# I Galilean Vs. Lorentz Transformations

1. Jan 16, 2017

### rmiller70015

I was reading my text book for my elementary modern class and the author said that a pulse of light from a light bulb would be spherical and could be expressed as x2 + y2 + z2 = c2t2 and x'2 + y'2 + z'2 = c2t'2. Then the author goes on to say that this cannot happen for both reference frames in a Galilean Transform. Why can't both frames have a spherical wave front?

2. Jan 16, 2017

### Ibix

They can. They can't both have a spherical wavefront centered on the origin, which is what the source and frame independence of the speed of light requires, and what your two expressions say.

3. Jan 16, 2017

### PeroK

If space and time are absolute, then you could draw both views of the expanding light sphere on the same diagram - just using two spatial dimensions, say. As one observer is moving wrt to other, at most one can remain at the centre of a circle/sphere. A sphere cannot have two different centres. Not without the relativity of lengths and times.

4. Jan 16, 2017

### pixel

The two equations you show are for the case where there are two frames of reference and a light pulse is emitted at their origins when the origins coincide. Say that the light bulb is at rest in the unprimed frame and the primed frame is moving to the right at some speed v < c. In a Galilean transformation, the speed of the light ahead of the primed origin would be c - v, since the origin is catching up with the light to some extent, and behind the primed origin it would be c + v, since the origin is moving away from the light. As it's not the same in both directions in the primed frame, it won't be part of a spherical wave front.

5. Jan 17, 2017

### Ibix

This is not correct. The surface will be spherical in both frames. Galilean transforms don't alter the shape of things. The surface $x^2+y^2+z^2=c^2t^2$ transforms to $(x'+vt')^2+y'^2+z'^2=c^2t'^2$, which is simply a sphere centered on $x'=-vt'$ - i.e. a moving sphere.

6. Jan 17, 2017

### Bartolomeo

In classical case measured by observer frequencies will be different, depending whether he is in motion towards center of the sphere, or sphere is in motion towards him.
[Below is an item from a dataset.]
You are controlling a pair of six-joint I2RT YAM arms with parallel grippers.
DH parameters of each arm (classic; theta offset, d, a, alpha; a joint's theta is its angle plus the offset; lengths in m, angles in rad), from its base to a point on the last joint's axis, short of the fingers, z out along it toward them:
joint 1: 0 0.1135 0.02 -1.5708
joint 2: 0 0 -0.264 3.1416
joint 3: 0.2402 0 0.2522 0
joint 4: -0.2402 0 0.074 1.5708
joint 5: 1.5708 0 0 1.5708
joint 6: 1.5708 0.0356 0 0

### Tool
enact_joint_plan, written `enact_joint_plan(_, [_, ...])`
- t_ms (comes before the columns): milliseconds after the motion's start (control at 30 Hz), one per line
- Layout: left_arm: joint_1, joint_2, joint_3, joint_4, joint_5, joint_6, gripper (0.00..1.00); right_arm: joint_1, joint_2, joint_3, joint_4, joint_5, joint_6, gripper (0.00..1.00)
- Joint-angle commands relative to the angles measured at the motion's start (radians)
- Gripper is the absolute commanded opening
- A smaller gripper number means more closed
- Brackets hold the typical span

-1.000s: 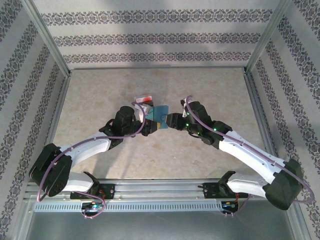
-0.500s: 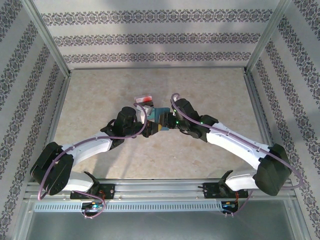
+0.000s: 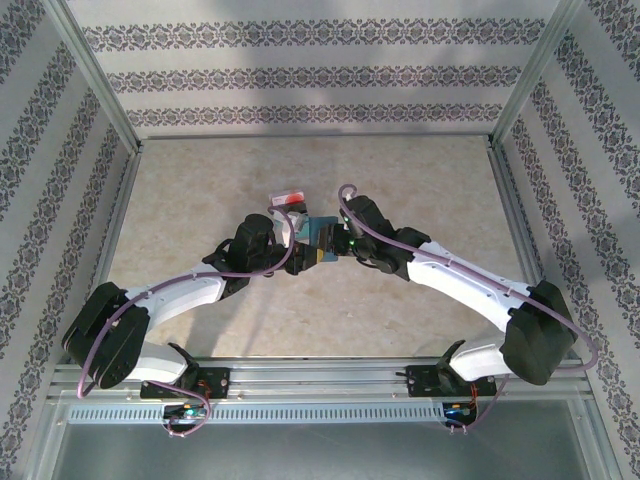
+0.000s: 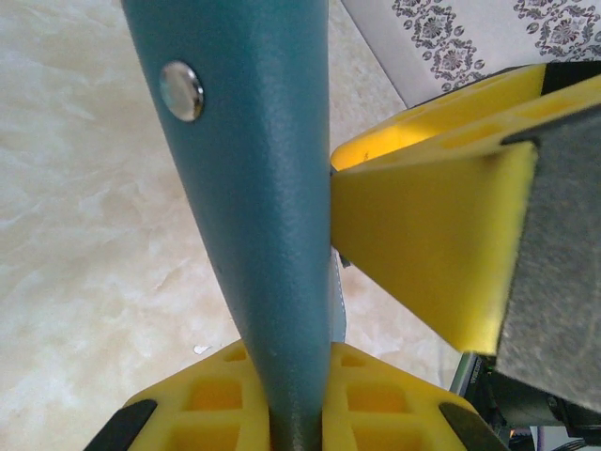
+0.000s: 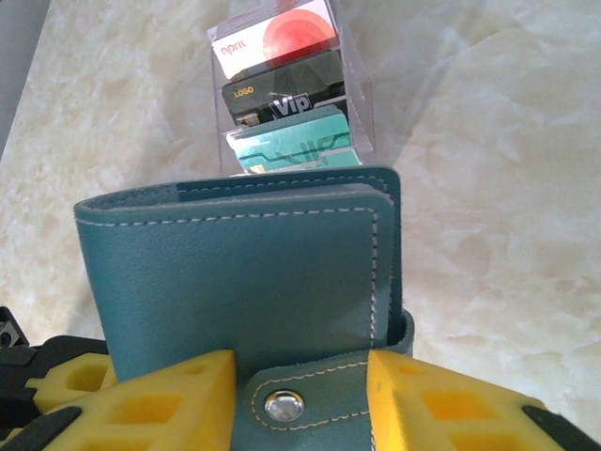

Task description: Take the credit cards out of the card holder

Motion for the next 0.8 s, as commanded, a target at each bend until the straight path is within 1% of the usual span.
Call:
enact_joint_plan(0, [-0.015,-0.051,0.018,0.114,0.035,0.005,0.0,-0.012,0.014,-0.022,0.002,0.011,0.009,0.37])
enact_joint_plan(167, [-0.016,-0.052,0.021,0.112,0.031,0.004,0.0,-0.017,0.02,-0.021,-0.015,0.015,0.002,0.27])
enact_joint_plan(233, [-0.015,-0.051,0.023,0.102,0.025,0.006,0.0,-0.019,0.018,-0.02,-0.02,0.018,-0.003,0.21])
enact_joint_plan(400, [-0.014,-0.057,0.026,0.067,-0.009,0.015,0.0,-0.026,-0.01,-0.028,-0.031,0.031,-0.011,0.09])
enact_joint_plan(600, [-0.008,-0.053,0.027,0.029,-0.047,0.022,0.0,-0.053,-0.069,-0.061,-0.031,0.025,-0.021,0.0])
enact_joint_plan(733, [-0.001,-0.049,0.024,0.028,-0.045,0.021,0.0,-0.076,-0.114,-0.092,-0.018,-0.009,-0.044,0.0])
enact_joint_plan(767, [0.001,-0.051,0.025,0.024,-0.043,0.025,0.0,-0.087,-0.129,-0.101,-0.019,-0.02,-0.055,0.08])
In first case (classical) if he moves towards centre of the sphere with a speed of light, maximum frequency he observes will be 2f.

In second case (classical, sphere moves towards him) all wave fronts will hit him instantly and measured frequency will be infinitely high.
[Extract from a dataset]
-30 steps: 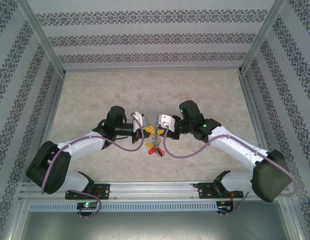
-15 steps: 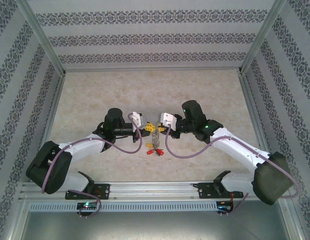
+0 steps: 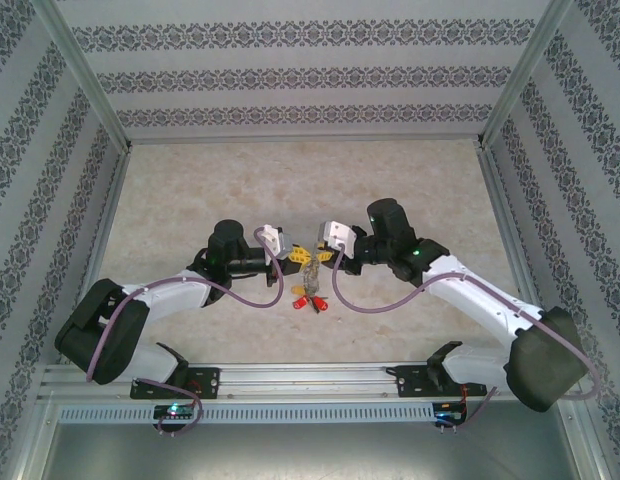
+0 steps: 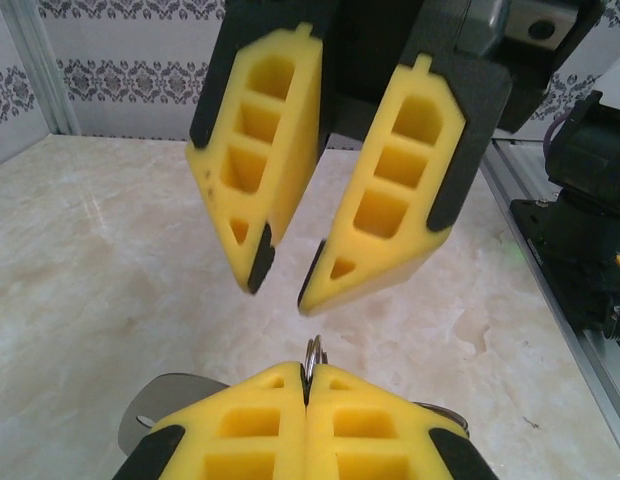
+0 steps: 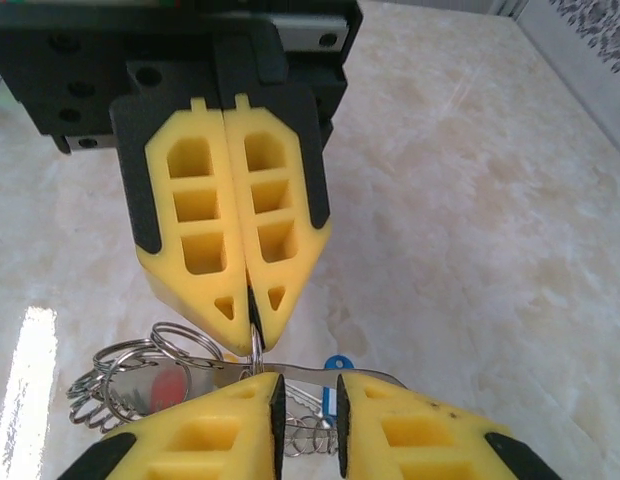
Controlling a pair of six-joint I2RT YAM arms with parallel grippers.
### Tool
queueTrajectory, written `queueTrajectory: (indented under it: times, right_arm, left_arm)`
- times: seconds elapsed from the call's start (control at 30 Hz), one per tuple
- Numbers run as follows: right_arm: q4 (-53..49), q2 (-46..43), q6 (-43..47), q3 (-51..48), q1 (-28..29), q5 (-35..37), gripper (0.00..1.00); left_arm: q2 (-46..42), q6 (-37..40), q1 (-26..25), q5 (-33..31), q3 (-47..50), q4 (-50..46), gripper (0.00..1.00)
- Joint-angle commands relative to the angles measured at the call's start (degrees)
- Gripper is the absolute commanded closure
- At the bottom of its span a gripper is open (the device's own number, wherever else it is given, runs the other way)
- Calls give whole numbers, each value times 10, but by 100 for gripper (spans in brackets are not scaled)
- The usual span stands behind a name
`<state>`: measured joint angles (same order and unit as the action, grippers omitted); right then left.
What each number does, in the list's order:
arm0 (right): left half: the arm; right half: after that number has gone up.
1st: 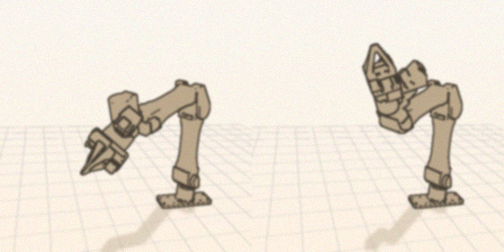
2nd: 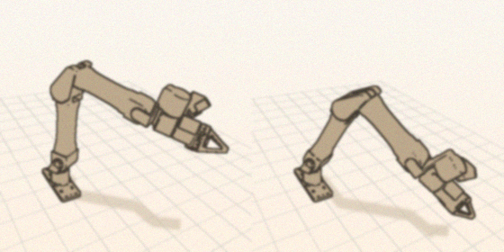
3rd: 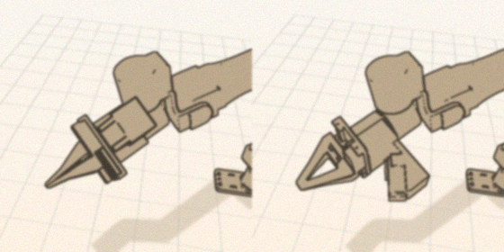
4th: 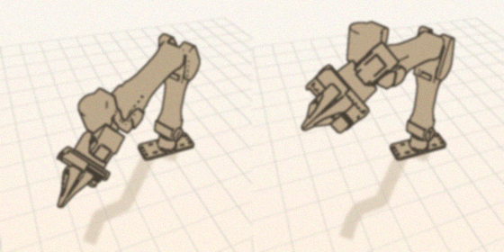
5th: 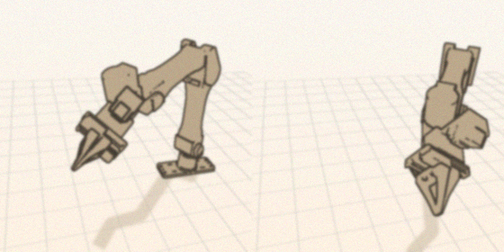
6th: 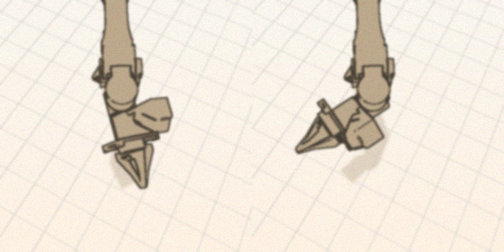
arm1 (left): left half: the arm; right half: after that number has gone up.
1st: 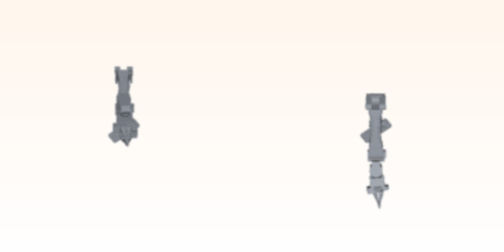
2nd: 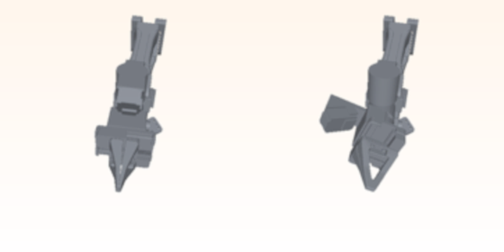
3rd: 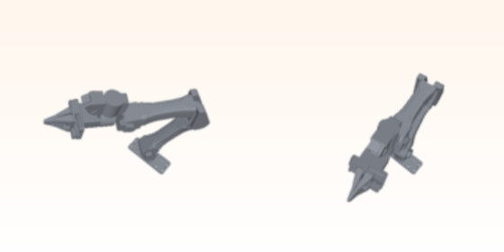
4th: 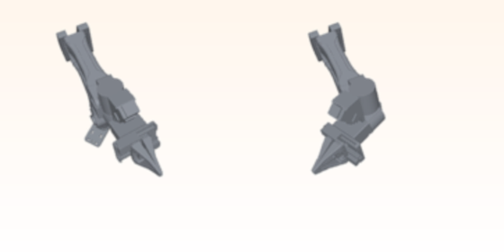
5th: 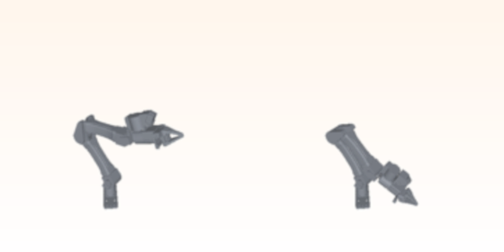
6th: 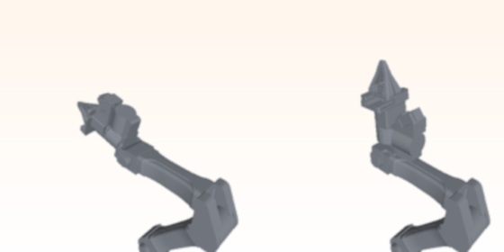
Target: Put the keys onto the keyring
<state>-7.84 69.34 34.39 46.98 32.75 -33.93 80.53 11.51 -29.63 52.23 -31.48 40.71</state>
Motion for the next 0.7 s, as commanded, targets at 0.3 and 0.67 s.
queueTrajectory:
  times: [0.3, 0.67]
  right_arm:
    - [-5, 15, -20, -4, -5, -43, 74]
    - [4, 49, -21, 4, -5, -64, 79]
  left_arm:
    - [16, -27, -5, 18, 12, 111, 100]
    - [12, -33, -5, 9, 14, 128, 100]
However, time dilation (Lorentz factor) makes measured frequencies equivalent in relativistic case. In first case we assign Lorentz factor to the observer and his clock dilates, so measured frequency tends to infinitely large value as he approaches that of light. He perceives that wave fronts cross him rarely than in classical case since his own clock dilates.

In second case we assign Lorentz factor to the source. Source’s clock dilates and source of waves oscillates rarely. That leads to redshift (i.e. measured blueshift will be less blue, than it should be in classical case), which makes observations reciprocal.

The same reflections will be in case, if observer and centre of the sphere fly away from each other.

Thus, it is exactly Lorentz factor (or requirement of equivalence of speed of light for all observers) what makes sphere to be a sphere in all reference frames. It seems like that.

Spherical wavefronts of light

https://en.wikipedia.org/wiki/Derivations_of_the_Lorentz_transformations

We can also assign Lorentz factor to each of them in equal proportions. But I am not sure, that we can assign full amount of Lorentz factor to both of them.

Last edited: Jan 17, 2017
7. Jan 17, 2017

### Ibix

You are assuming, here, that "classical light" travels in a medium at c with respect to that medium. You are then talking about two different experiments, one where the source is at rest with respect to the medium and one where it is in motion with respect to the medium. This is not the same as the passive frame changes of the Galilean or Lorentz transforms, which simply switch between different descriptions of the same experiment.

Last edited: Jan 17, 2017
8. Jan 17, 2017

### Bartolomeo

Passive frame change in classical case introduces two different spheres. In relativistic case we consider the same sphere. Sure we can passive change frames and to get the same outcome.
Sphere and experiment is the same, but explanations are different and frame dependent.

9. Jan 17, 2017

### PeroK

This is not correct. In the classical case, there is and can only be one sphere, centred on one origin. The Galilean transformation must have the second origin $O'$ not at the centre of the sphere.

With a Lorentz Transformation, an expanding light sphere from origin $O, t$ can also be an expanding light sphere from origin $O', t'$, even though the orgins only instantaneously coincide at $t= t' =0$.

10. Jan 17, 2017

### pixel

Whoops. Thanks for the correction. Not much can get by here on PF.